Adriane Lopes cobra solução da empresa após três dias de paralisação e Consórcio contesta planilha apresentada. “Esse não é um problema da prefeitura. A prefeitura passou todo o recurso durante o ano para a empresa com seus funcionários. A prefeita cuida dos funcionários da prefeitura. A empresa que busque meios para resolver o problema.”(Adriane)

A prefeita de Campo Grande, Adriane Lopes (PP), afirmou nesta quarta-feira (17/12) que o município antecipou repasses financeiros ao Consórcio Guaicurus e reforçou que a responsabilidade pela solução da greve dos motoristas é exclusiva da empresa. A paralisação do transporte coletivo, motivada pelo atraso no pagamento de salários, chegou ao terceiro dia consecutivo, mantendo milhares de usuários sem ônibus na Capital.
A declaração foi feita durante a agenda oficial da manhã, na inauguração do novo polo da Fundação Social do Trabalho (Funsat), no bairro Moreninhas. Segundo a prefeita, a administração municipal cumpriu todas as obrigações contratuais ao longo do ano e, diante da crise, chegou inclusive a antecipar pagamentos para tentar evitar a interrupção do serviço.
“Esse não é um problema da prefeitura. A prefeitura passou todo o recurso durante o ano para a empresa com seus funcionários. A prefeita cuida dos funcionários da prefeitura. A empresa que busque meios para resolver o problema. O que a prefeitura poderia fazer foi feito, até antecipar o pagamento”, afirmou Adriane.
A crise se agravou após o descumprimento de decisão judicial que determinava a circulação mínima de 70% da frota, considerada essencial para garantir o direito de ir e vir da população. A Justiça do Trabalho classificou a paralisação como abusiva e elevou a multa diária aplicada ao sindicato dos motoristas, diante da manutenção da greve total.
Paralelamente, voltou ao debate a isenção do ISSQN concedida ao Consórcio Guaicurus desde 2013, renovada anualmente e que já deixou de recolher cerca de R$ 7 milhões aos cofres do município. Um projeto que trata do tema está em tramitação na Câmara Municipal, e a prefeita tem destacado que a medida foi herdada de gestões anteriores e condicionada, à época, à melhoria da qualidade do serviço — algo que, segundo a atual administração, não se concretizou.
Consórcio contesta versão apresentada como comprovante planilha simplificada sem extratos ou outros documentos
Enquanto isso, o Consórcio Guaicurus reconhece dificuldades de caixa, admite pendências salariais e afirma que busca um reequilíbrio econômico-financeiro do contrato, alegando defasagem tarifária. A prefeitura, por sua vez, sustenta que os repasses foram feitos conforme previsto e que eventuais problemas decorrem da gestão interna da concessionária.

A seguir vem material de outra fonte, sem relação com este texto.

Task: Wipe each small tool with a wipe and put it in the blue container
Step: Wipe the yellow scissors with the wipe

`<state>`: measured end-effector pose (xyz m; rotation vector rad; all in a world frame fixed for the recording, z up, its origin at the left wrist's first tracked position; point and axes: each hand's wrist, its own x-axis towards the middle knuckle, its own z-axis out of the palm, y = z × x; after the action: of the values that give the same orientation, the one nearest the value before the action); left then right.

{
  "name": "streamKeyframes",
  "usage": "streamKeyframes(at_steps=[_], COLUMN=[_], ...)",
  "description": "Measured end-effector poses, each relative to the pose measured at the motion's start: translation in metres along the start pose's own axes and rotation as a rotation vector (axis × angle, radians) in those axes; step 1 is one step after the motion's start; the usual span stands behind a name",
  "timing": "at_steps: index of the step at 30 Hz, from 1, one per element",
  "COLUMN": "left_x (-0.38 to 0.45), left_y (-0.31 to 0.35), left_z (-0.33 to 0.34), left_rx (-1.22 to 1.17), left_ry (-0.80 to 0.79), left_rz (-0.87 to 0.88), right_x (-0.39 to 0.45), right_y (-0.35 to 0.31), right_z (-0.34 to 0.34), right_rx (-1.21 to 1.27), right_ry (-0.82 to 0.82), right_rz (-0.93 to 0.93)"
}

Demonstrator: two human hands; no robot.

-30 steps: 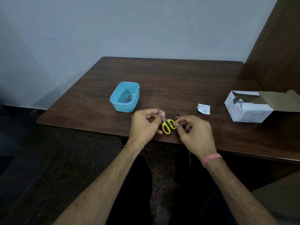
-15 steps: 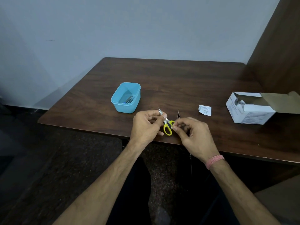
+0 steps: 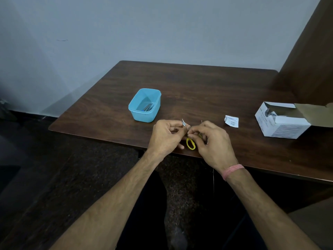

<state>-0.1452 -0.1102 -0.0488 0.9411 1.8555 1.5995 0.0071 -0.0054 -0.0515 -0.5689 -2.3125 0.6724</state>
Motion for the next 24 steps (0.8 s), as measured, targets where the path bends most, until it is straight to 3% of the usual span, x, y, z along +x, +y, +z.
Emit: streamKeyframes(at_steps=[9,24], left_x=[0.001,0.001], left_y=[-0.001,-0.004], left_z=[0.002,0.003], left_rx=[-0.024,-0.001], left_ry=[0.013,0.022], left_rz=[0.023,0.008], right_x=[-0.032,-0.028], right_y=[-0.009,-0.003], right_z=[0.002,-0.004], right_rx=[-0.061,-0.095], right_ry=[-0.082,-0.001], right_rz=[-0.122,0.039])
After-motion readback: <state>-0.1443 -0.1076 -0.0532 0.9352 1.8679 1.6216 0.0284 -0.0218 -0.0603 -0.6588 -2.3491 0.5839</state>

Conforme divulgação no Portal Top Mídia News nesta quarta-feira (17/12), a comunicação do Consórcio usou a mesma planilha de pagamentos exibida pela prefeitura e destacou os detalhes que foram propositalmente omitidos no discurso da Prefeitura.

A reflexão é que o repasse de R$ 6.735.303,18, anunciado pela prefeitura como quitado, tinha vencimento em 9 de dezembro. O Consórcio esclareceu que a não quitação desse valor na dada estipulada é que provocou atraso no salário dos colaboradores.
“Caso o repasse tivesse sido efetuado conforme consta na planilha oficial da Prefeitura, a folha de pagamento estaria devidamente quitada”, diz trecho da resposta.
Em outro ponto, as empresas de ônibus destacam que a dívida assumida em comunicações oficiais corresponde apenas a uma parcela visível de passivo financeiro mais amplo, acumulado ao longo do tempo, e ignora questionamentos judiciais dos valores da tarifa, das gratuidades e outras questões.
O impasse segue sem solução imediata, com impactos diretos na rotina da população e pressão crescente sobre a empresa e o sindicato para o cumprimento das decisões judiciais e a retomada do serviço.